School safety. It's the issue on everyone's mind in the wake of the deadly school shooting in Newtown last month. And like nearly every municipality in the state — and indeed the nation — officials in Orange are moving quickly toward implementing a series of measures to make sure students and faculty are better protected in the event of an emergency.
A newly convened group called the School Security Ad-Hoc Committee met Thursday afternoon to go over the many options available, and to prioritize which ones would be put in place right away. The meeting came just a few days after many of the members — a cross section of the community, including the superintendent of schools, teachers, PTO leaders, Board of Education members, as well as representatives of School Facilities and the police and fire departments — attended a school security symposium in Southington.
The meeting also took place on the day that a California high school student was shot in a science classroom by another student. The genesis, of course, is the Dec. 14 shooting at Sandy Hook Elementary School that took the lives of 20 first graders and six educators.

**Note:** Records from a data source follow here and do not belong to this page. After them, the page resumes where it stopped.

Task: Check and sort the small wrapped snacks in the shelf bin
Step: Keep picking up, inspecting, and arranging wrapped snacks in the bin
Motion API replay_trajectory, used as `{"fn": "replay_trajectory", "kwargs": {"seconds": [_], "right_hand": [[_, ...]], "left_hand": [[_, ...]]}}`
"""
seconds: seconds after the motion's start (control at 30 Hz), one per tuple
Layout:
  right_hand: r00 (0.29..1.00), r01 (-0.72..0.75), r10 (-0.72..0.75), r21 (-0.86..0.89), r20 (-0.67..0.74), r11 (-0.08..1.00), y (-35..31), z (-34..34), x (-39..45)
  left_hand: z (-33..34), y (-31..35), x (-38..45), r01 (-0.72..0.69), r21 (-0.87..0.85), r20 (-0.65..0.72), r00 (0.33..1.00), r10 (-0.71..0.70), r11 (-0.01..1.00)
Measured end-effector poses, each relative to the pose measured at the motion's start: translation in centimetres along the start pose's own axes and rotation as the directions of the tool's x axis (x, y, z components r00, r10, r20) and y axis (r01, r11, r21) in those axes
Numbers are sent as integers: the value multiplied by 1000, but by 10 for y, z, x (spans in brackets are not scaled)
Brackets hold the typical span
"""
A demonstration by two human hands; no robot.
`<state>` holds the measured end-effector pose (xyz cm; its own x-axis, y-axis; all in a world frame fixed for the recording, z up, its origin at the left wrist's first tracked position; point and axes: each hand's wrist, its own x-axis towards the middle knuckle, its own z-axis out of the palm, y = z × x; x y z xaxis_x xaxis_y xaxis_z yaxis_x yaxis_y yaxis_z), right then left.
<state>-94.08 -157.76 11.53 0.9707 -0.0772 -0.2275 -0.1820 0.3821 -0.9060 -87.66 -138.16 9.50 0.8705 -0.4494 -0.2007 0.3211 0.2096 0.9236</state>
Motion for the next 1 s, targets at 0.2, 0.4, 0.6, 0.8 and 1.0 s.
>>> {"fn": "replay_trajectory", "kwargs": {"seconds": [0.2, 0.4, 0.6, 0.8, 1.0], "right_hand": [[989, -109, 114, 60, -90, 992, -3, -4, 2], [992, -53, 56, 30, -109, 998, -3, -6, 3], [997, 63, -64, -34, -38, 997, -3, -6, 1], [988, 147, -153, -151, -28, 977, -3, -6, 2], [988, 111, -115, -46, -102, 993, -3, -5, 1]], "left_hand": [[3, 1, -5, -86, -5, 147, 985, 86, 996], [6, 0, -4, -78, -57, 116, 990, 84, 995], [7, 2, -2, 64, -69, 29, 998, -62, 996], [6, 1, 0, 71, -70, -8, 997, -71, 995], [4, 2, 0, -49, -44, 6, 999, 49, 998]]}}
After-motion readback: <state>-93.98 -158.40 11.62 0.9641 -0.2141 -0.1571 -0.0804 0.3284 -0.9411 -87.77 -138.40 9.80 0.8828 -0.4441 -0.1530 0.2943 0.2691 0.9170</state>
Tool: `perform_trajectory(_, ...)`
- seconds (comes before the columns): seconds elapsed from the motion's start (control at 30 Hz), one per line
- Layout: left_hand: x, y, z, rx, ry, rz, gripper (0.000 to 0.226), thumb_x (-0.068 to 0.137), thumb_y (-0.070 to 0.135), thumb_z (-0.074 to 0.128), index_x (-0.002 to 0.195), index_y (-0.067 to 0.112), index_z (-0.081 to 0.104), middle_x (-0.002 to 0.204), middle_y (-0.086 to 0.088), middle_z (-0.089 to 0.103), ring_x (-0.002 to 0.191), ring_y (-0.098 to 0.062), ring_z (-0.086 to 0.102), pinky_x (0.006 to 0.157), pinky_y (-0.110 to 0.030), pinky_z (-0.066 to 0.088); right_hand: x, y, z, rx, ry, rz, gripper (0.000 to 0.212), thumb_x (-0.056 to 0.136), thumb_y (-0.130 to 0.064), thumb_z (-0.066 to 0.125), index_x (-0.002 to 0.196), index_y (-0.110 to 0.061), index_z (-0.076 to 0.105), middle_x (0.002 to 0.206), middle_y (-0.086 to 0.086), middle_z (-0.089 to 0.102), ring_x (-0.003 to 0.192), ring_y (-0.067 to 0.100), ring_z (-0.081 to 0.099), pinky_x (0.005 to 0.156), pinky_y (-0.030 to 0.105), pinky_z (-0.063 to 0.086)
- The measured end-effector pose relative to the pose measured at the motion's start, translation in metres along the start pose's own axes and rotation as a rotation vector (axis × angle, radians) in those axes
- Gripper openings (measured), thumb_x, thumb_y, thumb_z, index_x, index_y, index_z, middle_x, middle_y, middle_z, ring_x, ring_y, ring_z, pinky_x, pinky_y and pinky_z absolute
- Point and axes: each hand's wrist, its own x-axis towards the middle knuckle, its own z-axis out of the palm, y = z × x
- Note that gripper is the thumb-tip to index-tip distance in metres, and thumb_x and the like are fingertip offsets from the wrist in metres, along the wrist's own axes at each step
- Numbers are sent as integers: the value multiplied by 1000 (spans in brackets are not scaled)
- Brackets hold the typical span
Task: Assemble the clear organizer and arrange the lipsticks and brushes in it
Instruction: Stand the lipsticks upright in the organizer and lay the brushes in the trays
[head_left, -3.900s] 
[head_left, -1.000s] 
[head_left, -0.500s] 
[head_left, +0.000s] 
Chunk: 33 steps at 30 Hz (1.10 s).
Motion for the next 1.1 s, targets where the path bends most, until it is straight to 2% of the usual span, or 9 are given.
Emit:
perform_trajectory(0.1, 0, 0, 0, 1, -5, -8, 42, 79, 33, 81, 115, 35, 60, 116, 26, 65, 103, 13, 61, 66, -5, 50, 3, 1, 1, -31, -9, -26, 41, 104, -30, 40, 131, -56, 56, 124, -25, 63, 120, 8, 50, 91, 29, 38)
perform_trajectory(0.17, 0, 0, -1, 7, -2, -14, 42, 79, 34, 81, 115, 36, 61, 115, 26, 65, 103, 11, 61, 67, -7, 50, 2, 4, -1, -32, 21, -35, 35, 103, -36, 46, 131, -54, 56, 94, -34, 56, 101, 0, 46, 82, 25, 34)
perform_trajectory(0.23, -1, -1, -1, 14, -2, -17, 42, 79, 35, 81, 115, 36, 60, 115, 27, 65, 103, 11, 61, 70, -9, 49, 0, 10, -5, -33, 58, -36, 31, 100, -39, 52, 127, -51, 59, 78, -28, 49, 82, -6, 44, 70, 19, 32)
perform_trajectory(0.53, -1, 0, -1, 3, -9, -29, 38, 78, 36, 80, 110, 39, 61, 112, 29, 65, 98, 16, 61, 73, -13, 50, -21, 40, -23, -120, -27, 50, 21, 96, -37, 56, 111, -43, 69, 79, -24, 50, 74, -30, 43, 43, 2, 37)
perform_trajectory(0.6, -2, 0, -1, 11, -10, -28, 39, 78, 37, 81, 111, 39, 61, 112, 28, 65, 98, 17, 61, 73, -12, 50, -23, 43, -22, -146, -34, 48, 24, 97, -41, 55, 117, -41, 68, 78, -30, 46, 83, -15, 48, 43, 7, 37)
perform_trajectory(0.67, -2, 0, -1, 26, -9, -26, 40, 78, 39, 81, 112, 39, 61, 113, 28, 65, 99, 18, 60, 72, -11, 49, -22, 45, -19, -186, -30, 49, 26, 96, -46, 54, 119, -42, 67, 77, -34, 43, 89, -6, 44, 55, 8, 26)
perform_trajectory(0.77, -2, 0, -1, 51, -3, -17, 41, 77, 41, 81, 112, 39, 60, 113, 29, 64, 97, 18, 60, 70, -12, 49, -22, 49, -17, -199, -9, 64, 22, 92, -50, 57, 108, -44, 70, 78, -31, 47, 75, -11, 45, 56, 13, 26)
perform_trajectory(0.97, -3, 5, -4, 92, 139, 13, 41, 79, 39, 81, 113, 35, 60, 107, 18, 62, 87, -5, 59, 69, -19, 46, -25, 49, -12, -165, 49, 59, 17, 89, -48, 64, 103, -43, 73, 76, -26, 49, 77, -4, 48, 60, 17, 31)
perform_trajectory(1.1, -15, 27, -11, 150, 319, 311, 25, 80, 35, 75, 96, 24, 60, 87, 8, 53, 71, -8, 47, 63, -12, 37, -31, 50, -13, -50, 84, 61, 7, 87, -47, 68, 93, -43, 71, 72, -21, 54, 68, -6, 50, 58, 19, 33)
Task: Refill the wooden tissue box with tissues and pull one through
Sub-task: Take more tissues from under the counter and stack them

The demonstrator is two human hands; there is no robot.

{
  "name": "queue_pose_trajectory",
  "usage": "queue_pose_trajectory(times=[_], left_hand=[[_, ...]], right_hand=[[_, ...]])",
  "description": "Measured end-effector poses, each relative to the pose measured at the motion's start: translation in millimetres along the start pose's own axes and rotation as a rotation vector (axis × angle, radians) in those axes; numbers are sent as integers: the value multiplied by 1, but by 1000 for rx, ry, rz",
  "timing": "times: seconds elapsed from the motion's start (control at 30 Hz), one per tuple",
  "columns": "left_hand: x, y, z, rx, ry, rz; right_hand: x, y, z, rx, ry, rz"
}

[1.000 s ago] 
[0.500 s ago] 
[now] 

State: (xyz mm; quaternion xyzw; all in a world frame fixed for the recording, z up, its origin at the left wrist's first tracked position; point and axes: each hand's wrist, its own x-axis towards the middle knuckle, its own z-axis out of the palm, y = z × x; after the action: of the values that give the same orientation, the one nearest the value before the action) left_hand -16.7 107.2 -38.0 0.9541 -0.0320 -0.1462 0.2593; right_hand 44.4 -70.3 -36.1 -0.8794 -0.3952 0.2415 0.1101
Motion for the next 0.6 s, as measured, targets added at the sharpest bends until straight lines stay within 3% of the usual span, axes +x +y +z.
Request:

Already, since the Newtown school shooting, Orange Police have:
- Had a greater presence at schools
- Increased patrols
- DARE officer John Aquino is rotating randomly among the schools
Security firms have also visited schools to assess safety, identify areas that can be improved and issue recommendations. Those reports are aiding the School Security Ad-Hoc Committee.
"Every second we save ... it's huge on the back end," said Mike Luzzi, director of facilities.
"The technology is limitless," Assistant Police Chief Anthony S. Cuozzo said. "It all comes down to the ability to write a check."
Among the new safety and security features that officials are working toward are:
Installing Panic Buttons
The buttons would be installed at all four public schools in Orange. According to documents provided by the committee, once pushed it would send a pre-recorded message through the loud speakers in the school and automatically generate a 911 call.
The approximate cost to have one button at all four schools is $29,000. Details about where the button would be located were not yet discussed.
ID Badge Entry System
Under this proposal, all external doors would be locked at all times and entry would be gained through an ID card that would be worn by all faculty members, on a lanyard. Readers would need to be installed at the entrances to schools.
To put this upgrade in at all four schools, with a panic button, would cost approximately $68,000.
Shatter-Proof Glass at Entry Ways
While no cost estimate was provided for this project, the committee expressed interest in installing shatter-proof glass at the main entrances to schools. An item that went along with this is the creation of "sallyports," which would essentially be another set of doors that create an extra barrier to the schools.
Classroom Door Locks
Under this proposal, the locks would be replaced on all classroom doors. They would remain locked at all times and have a universal key so that a teacher could access a secure classroom no matter where he or she was in a school.
Currently, many classrooms utilize a Velcro system that holds the door open during the day. If a teacher needs to close the door, he or she simply releases the Velcro.
The potential problem here, officials said, is that teachers unlock their doors in the morning and may not lock them again when they put the Velcro in place. This can create a false sense of security during an emergency, officials said, because a teacher could shut the door thinking it's locked when, in fact, it's not.
The approximate cost of this project is $97,000 ($150 per lock-set).
This plan calls for the installation of video cameras at schools — at entrances, in offices, hallways and around the perimeter of the buildings.
"It's a no-brainer that this has to happen immediately," Cuozzo said, noting that "it provides us with a huge advantage."
The police department had previously requested $125,000 in a short-term bond to fund the technological upgrade that would support a video surveillance system, but it never made it to the board, Police Chief Robert J. Gagne said.
Gagne, who was going to pitch the need again at a meeting he was attending later that evening, said First Selectman Jim Zeoli has told him he supports the project.
"This system pays for itself in five years," he said. "It benefits every agency in town and we're going to push and push until it becomes a reality."
The approximate cost is $180,000.
Armed Security at Schools
Whether to have a dedicated School Resource Officer at each school or an armed security guard was also an option discussed.
Two Board of Education members, including Debora Marino, who along with Superintendent Lynn McMullin is a co-chair of the committee, said they absolutely support having an armed person, preferably an Orange Police officer, at schools.
Cuozzo said he is against having armed security guards at the schools. He would, however, be in support of an enhanced presence from Orange Police.
The problem is that the department is currently short staffed and hiring new officers takes time and money.
Hiring new officers "is going to be expensive and it's not going to happen over night," Gagne said, noting that it takes about a year before a newly hired police officer is placed on active duty.
Striking the Right Balance, Next Steps
In all of this, members of the committee were mindful of the students and teachers and the need to keep them safe without turning schools into prisons.
And while nothing is set in stone, there is a sense of urgency. The committee was forming sub-committees over the weekend to further discuss each plan outlined above. Those folks are to then report back to the full committee with their recommendations.
The goal is for the Ad-Hoc Committee to give a presentation to the Board of Finance at its meeting on Jan. 28.